**WHAT IS BEING ASKED**: Copy nothing from the entries below except the lines from the one containing "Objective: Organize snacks" through the one containing "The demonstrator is", and copy those exactly.

**PROVIDED INFORMATION**:
================
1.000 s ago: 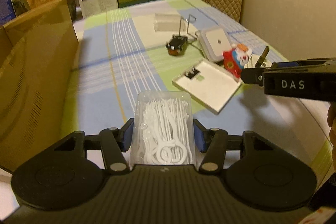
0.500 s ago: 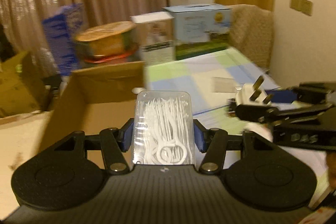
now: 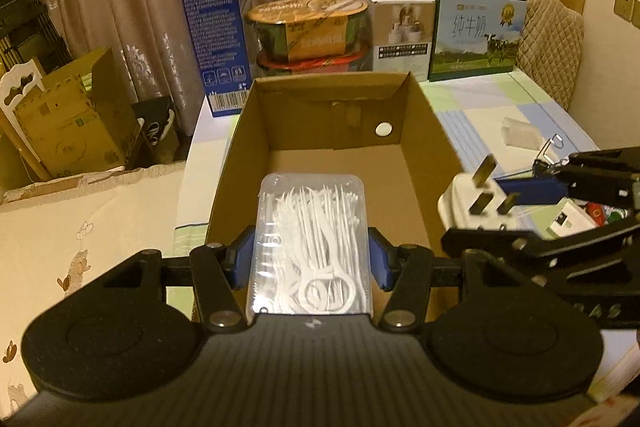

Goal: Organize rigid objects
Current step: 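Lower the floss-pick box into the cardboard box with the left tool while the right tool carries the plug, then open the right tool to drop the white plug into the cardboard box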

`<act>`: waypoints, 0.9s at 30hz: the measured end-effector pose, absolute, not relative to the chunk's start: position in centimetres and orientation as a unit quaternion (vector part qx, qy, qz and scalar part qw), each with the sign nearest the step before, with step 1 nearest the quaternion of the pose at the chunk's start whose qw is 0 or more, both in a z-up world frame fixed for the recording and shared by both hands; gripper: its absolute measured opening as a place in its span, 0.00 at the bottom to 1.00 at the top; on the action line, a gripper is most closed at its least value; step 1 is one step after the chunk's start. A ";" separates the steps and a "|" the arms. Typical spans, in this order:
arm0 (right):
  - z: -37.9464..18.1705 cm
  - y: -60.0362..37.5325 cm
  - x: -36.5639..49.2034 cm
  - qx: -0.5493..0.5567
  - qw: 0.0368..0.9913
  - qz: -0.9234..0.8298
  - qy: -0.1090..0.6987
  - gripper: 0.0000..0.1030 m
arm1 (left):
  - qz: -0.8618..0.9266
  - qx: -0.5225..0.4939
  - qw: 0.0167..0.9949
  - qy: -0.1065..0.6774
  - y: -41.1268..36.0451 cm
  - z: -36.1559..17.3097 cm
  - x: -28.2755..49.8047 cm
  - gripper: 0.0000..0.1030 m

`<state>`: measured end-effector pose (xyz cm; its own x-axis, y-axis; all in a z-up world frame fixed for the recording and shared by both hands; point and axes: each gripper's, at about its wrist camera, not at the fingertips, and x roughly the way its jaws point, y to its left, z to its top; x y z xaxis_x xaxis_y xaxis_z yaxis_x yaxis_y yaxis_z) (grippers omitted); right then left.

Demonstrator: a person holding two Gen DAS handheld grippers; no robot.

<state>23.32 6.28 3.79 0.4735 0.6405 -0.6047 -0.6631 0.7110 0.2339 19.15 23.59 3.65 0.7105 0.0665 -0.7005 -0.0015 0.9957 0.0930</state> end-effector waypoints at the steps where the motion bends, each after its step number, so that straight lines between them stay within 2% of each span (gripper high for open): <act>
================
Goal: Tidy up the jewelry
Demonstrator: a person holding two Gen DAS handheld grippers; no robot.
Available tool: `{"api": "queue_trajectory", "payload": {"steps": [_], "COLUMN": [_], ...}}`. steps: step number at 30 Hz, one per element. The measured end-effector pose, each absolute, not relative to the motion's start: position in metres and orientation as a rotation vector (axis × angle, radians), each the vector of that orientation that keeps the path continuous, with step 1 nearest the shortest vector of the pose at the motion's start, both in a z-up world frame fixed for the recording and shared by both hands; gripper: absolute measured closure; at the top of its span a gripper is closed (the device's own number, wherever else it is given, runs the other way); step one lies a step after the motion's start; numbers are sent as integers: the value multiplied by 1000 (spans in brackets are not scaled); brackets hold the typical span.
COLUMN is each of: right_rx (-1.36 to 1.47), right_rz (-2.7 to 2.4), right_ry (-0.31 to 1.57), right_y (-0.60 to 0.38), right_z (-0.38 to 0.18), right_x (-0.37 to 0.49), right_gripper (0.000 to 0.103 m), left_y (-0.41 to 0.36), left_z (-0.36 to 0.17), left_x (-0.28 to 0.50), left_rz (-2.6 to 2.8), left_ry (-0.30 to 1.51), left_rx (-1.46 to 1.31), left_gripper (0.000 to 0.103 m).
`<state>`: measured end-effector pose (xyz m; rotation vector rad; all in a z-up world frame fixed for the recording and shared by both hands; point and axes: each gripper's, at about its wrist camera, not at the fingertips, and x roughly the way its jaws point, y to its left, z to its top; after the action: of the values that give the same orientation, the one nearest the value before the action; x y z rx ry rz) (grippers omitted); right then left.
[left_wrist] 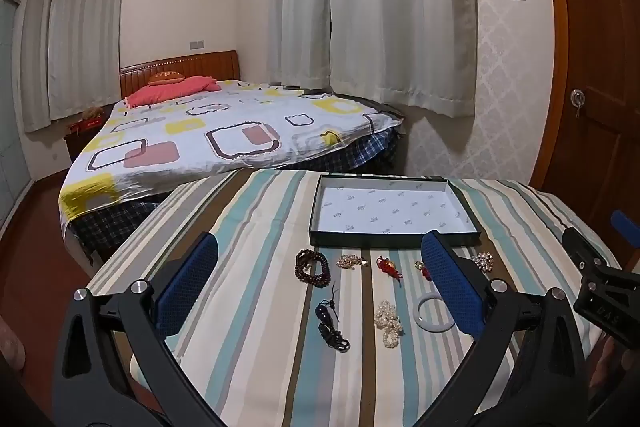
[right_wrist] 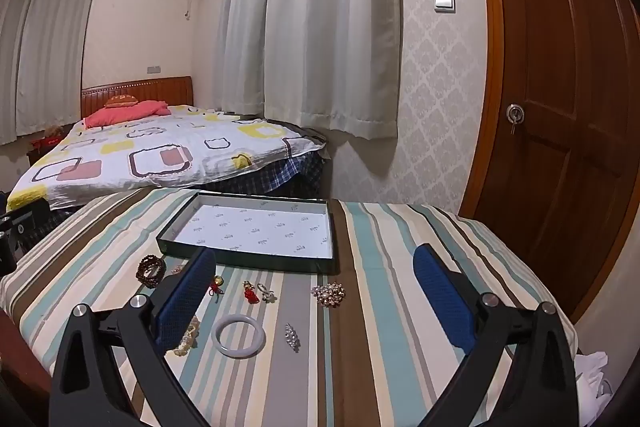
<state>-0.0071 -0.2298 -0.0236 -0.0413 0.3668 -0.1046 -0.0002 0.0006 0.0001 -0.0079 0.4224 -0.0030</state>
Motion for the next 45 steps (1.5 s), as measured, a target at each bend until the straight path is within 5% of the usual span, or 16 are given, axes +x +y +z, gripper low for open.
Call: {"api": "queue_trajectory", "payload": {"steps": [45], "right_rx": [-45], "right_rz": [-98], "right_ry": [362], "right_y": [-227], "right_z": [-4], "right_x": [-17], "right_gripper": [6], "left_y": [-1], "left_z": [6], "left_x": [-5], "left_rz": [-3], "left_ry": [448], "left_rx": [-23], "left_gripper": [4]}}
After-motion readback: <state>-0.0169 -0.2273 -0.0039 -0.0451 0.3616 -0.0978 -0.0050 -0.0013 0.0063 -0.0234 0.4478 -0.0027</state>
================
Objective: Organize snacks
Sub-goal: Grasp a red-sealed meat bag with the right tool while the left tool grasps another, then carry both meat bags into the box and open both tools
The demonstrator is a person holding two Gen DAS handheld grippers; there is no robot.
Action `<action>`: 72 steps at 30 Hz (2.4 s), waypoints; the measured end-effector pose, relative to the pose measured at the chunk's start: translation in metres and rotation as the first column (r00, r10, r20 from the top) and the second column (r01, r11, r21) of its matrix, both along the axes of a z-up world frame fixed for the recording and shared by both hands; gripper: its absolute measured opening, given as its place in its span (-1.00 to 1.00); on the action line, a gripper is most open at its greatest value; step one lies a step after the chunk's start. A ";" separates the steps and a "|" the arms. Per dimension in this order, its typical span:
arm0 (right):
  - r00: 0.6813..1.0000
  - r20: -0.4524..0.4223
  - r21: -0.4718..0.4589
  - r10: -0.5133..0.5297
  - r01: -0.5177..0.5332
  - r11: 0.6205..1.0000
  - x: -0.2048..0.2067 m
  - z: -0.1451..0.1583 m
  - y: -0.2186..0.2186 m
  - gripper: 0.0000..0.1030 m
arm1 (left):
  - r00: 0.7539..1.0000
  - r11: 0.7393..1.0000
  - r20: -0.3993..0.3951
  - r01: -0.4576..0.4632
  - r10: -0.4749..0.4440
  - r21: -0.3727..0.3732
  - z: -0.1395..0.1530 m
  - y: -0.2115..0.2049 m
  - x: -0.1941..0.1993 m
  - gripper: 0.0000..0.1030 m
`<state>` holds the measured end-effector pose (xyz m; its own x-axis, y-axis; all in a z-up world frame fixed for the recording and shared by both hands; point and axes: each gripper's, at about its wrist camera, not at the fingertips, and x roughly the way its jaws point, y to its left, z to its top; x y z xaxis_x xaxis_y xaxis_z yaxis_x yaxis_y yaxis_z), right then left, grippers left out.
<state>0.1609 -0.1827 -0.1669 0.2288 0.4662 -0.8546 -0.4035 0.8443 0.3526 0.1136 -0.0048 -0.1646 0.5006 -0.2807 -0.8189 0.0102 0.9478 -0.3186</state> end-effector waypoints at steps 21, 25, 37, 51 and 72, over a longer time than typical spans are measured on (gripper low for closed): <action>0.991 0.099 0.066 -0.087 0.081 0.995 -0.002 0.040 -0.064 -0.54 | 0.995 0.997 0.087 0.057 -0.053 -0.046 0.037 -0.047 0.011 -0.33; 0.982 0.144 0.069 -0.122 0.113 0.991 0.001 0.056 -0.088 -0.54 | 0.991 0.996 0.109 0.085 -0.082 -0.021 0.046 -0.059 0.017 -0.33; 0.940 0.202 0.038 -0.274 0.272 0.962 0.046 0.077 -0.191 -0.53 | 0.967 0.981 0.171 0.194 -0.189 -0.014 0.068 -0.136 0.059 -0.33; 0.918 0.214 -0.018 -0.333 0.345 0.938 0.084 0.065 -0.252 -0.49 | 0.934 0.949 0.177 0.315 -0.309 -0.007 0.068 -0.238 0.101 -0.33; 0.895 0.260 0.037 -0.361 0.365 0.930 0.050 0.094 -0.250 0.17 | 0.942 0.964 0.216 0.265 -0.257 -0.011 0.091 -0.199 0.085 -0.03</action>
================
**ANSWER TO THE PROBLEM**:
Objective: Organize snacks
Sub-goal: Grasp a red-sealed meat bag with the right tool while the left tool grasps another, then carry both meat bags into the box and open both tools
The demonstrator is a person holding two Gen DAS handheld grippers; there is no robot.

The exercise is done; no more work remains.